#### [TASK DETAILS]
Repeat all of the data below word for word, keeping no images.

--- START ---

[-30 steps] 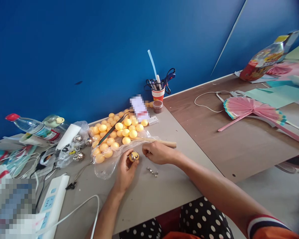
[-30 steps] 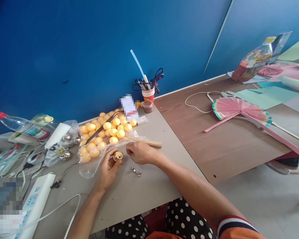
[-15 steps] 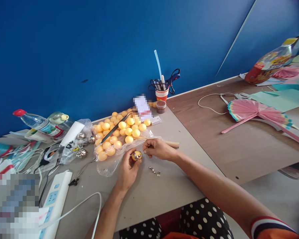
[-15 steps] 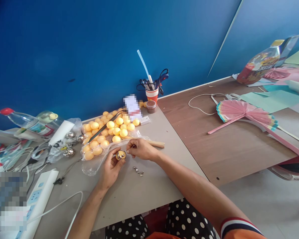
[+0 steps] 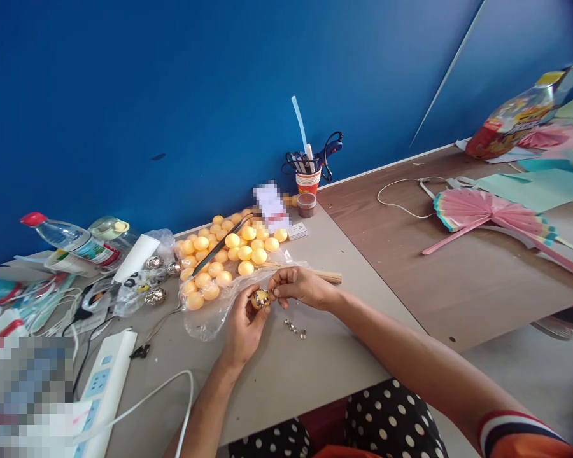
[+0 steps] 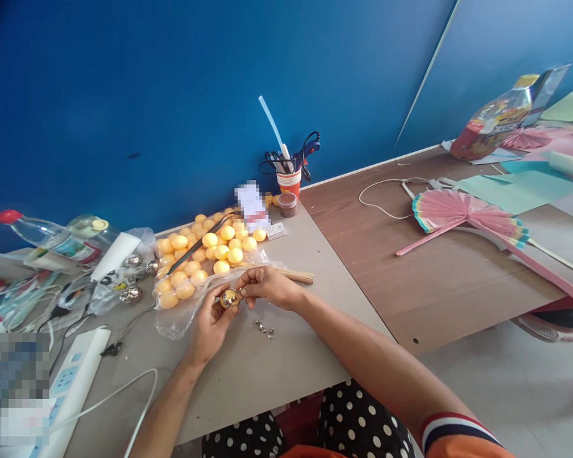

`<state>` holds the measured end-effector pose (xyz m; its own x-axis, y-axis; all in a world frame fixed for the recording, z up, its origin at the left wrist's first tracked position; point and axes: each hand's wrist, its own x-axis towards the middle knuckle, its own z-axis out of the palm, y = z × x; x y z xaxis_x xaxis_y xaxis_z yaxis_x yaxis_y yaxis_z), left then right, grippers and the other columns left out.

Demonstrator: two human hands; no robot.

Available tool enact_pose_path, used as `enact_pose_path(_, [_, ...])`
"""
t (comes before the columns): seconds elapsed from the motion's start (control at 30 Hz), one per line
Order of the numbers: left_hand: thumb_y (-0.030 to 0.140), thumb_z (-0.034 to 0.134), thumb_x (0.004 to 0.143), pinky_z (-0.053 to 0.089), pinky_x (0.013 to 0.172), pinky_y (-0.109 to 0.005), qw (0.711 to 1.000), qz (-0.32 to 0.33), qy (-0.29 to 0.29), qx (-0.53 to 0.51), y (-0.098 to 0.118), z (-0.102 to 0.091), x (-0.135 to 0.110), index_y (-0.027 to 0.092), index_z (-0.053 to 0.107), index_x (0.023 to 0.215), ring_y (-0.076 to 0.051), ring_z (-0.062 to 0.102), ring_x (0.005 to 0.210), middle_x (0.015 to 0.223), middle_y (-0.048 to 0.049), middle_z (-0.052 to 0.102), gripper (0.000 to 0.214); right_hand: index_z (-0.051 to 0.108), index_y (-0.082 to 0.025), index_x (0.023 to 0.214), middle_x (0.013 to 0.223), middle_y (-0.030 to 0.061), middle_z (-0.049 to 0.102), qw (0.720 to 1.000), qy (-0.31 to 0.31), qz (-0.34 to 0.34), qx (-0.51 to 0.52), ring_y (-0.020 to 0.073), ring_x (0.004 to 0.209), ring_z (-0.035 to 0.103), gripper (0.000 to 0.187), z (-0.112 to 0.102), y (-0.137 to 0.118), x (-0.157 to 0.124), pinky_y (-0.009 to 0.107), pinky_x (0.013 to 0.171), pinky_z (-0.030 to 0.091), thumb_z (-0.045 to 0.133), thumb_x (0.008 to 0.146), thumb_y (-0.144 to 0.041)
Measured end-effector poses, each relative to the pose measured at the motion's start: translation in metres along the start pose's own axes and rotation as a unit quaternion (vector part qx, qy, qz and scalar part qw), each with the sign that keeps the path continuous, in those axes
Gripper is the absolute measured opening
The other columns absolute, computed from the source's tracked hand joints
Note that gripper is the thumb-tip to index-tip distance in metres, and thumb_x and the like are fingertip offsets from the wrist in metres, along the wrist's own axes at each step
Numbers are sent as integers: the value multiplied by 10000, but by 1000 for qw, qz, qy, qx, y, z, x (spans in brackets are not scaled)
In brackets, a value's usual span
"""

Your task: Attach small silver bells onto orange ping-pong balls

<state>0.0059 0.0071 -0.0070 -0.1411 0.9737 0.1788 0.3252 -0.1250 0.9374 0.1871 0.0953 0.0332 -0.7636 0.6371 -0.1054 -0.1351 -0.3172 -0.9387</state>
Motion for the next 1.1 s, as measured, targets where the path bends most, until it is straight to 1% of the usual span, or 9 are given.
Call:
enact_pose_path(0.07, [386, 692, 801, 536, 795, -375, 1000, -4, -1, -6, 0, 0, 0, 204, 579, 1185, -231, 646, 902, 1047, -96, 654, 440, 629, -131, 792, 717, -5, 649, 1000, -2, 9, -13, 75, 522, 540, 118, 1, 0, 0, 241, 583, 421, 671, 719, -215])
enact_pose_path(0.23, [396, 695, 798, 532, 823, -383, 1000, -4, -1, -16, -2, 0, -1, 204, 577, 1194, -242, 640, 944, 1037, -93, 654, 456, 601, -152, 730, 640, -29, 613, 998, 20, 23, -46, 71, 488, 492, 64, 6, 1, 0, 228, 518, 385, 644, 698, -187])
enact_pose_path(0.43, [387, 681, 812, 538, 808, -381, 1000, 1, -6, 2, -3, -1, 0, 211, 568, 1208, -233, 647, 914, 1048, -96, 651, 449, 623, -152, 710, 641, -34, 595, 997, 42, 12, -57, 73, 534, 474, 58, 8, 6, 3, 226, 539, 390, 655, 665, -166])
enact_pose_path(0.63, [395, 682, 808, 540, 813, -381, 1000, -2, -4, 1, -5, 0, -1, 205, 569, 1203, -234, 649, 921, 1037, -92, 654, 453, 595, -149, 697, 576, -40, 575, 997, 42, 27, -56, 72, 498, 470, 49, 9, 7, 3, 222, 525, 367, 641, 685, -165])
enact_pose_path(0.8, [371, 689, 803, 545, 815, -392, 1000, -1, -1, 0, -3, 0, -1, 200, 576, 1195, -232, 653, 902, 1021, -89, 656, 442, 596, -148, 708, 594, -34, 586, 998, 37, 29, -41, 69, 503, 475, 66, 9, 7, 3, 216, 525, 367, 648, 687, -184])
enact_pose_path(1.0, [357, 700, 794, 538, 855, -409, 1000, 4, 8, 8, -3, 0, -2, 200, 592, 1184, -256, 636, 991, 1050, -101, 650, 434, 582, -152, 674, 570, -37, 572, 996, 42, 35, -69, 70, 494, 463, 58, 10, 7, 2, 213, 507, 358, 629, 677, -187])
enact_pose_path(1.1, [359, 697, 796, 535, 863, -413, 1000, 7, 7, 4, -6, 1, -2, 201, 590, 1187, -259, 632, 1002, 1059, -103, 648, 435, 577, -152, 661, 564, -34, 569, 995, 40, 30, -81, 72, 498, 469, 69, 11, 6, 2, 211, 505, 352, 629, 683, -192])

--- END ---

#### [FINISHED EXERCISE]
[-30 steps] 
[-30 steps] 
[-15 steps] 
[-15 steps] 
[+0 steps] 
[+0 steps] 

`<state>` holds the measured end-effector pose (xyz m; its own x-axis, y-axis; all in a world frame fixed for the recording, z up, its origin at the left wrist's first tracked position; point and axes: each hand's wrist, its own x-axis towards the middle knuckle, its own z-axis out of the palm, y = z × x; x y z xaxis_x xaxis_y xaxis_z yaxis_x yaxis_y yaxis_z), left then right, grippers and the other columns left out.

Demonstrator: two human hands; no robot.

Available tool enact_pose_path, used as `enact_pose_path(_, [_, ...])`
"""
t (comes before the columns): seconds elapsed from the motion's start (control at 30 Hz), one per line
Order of the numbers: left_hand: thumb_y (-0.030 to 0.140), thumb_z (-0.034 to 0.134), thumb_x (0.004 to 0.143), pinky_z (-0.053 to 0.089), pinky_x (0.013 to 0.172), pinky_y (-0.109 to 0.005), qw (0.711 to 1.000), qz (-0.32 to 0.33), qy (-0.29 to 0.29), qx (-0.53 to 0.51), y (-0.098 to 0.118), z (-0.102 to 0.091), x (-0.135 to 0.110), index_y (-0.027 to 0.092), index_z (-0.053 to 0.107), index_x (0.023 to 0.215), ring_y (-0.076 to 0.051), ring_z (-0.062 to 0.102), ring_x (0.005 to 0.210), middle_x (0.015 to 0.223), middle_y (-0.048 to 0.049), middle_z (-0.052 to 0.102), gripper (0.000 to 0.214); right_hand: index_z (-0.051 to 0.108), index_y (-0.082 to 0.025), index_x (0.023 to 0.214), middle_x (0.013 to 0.223), middle_y (-0.030 to 0.061), middle_z (-0.049 to 0.102), qw (0.720 to 1.000), qy (-0.31 to 0.31), qz (-0.34 to 0.34), qx (-0.51 to 0.52), ring_y (-0.020 to 0.073), ring_x (0.004 to 0.209), ring_z (-0.035 to 0.103), gripper (0.000 to 0.187), z (-0.112 to 0.102), y (-0.137 to 0.118), x (-0.157 to 0.124), pinky_y (-0.009 to 0.107), pinky_x (0.013 to 0.171), pinky_z (-0.030 to 0.091), thumb_z (-0.045 to 0.133), thumb_x (0.008 to 0.146), thumb_y (-0.144 to 0.041)
Measured end-effector poses, each relative to the pose measured at the motion's start: translation in metres along the start pose's own axes and rotation as a unit quaternion (vector part qx, qy, qz and scalar part qw), each with the sign that keeps the path continuous, in those axes
Gripper is the absolute measured opening
The other columns absolute, computed from the source's tracked hand joints
Note that gripper is the thumb-tip to index-tip distance in metres, and thumb_x and the like are fingertip offsets from the wrist in metres, along the wrist's own axes at each step
Numbers are sent as integers: the value multiplied by 10000, but by 1000 for qw, qz, qy, qx, y, z, x (spans in brackets are not scaled)
In brackets, a value's usual span
"""

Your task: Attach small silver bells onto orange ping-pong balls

<state>0.0059 0.0071 -0.0070 -0.1411 0.9737 0.1788 0.3252 -0.1250 0.9374 0.1871 0.0953 0.0332 -0.7636 0.6371 -0.1054 -0.1351 -0.3172 -0.9387</state>
Motion for the next 1.1 s, as measured, targets where the path bends most, until it is straight to 1% of the usual span, or 9 are given.
Call:
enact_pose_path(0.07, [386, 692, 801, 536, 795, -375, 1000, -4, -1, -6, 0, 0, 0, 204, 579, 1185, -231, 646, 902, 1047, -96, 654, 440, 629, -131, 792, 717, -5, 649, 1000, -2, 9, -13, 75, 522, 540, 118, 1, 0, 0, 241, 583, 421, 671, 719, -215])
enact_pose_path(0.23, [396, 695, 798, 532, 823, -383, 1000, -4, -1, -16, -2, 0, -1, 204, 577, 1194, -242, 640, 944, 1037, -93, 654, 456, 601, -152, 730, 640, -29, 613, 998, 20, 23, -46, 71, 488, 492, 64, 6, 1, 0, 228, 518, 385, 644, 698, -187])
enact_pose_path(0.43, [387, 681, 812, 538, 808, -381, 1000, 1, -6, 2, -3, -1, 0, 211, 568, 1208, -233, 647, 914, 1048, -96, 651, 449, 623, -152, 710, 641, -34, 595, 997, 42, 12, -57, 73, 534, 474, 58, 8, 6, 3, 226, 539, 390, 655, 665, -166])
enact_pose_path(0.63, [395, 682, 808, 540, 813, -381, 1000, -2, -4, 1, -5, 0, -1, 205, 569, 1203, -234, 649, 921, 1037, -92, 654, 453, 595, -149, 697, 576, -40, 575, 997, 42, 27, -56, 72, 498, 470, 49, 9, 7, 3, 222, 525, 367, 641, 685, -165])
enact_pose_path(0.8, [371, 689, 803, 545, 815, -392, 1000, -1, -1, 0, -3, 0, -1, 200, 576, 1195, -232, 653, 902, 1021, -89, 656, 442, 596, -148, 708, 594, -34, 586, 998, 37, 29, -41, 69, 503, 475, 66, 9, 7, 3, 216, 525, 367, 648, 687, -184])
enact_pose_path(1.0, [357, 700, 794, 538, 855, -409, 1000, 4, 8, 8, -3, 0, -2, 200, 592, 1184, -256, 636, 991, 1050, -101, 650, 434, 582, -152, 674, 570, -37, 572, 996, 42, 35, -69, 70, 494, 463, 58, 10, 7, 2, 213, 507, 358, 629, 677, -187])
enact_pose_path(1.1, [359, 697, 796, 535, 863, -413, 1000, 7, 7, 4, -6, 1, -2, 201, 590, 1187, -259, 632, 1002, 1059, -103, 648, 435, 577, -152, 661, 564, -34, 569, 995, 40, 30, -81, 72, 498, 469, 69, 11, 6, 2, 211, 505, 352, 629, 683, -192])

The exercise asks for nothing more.